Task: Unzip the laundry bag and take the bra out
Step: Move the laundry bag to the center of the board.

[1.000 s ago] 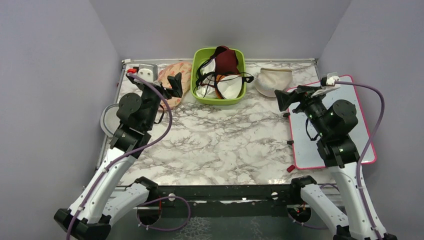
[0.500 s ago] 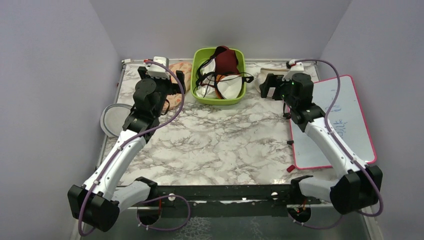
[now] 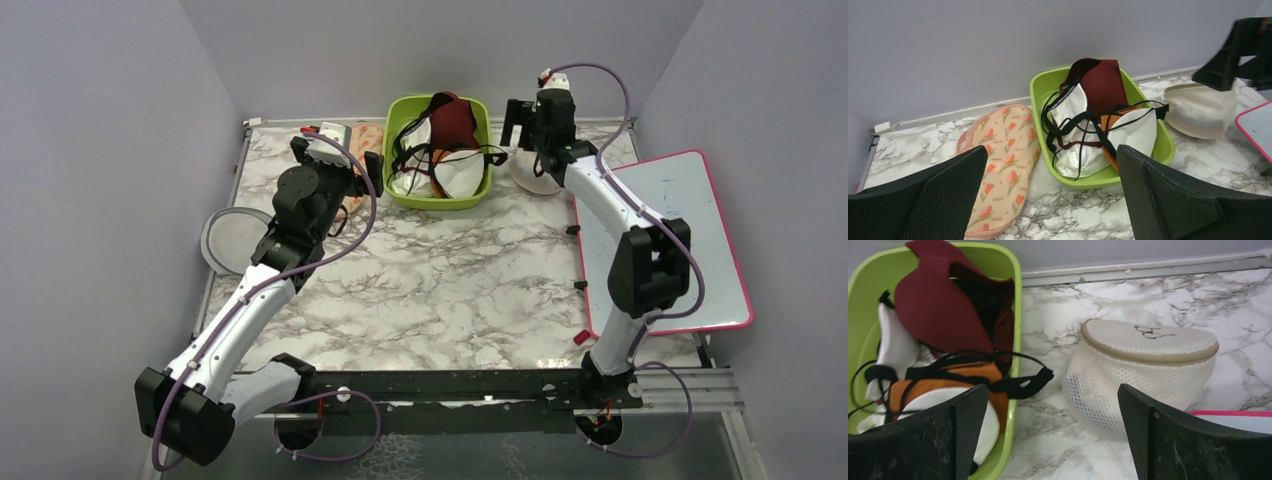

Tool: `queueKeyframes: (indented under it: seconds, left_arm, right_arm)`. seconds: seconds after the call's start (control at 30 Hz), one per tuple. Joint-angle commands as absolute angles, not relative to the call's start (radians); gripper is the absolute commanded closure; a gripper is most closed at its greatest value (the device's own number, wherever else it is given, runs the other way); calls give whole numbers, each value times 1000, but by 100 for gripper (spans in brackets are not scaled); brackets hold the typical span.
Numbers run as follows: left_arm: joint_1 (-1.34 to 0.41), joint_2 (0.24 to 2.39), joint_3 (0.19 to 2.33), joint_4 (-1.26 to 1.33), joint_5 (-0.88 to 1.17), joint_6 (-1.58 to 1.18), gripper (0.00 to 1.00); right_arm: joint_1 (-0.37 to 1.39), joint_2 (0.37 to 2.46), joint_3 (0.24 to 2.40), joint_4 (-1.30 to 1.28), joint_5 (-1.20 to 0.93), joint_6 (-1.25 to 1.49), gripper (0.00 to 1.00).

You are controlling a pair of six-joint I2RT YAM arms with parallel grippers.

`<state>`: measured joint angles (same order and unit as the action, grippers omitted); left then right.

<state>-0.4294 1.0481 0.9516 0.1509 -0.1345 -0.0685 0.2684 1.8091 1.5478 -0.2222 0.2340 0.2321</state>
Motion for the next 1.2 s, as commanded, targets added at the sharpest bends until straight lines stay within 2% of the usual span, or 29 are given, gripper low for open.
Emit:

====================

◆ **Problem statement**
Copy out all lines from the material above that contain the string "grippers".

◆ **Exercise result**
You are controlling a pair of six-joint I2RT YAM arms with parallel grippers.
`<state>`: measured joint angles (same order and unit as the action, grippers omitted); left then right.

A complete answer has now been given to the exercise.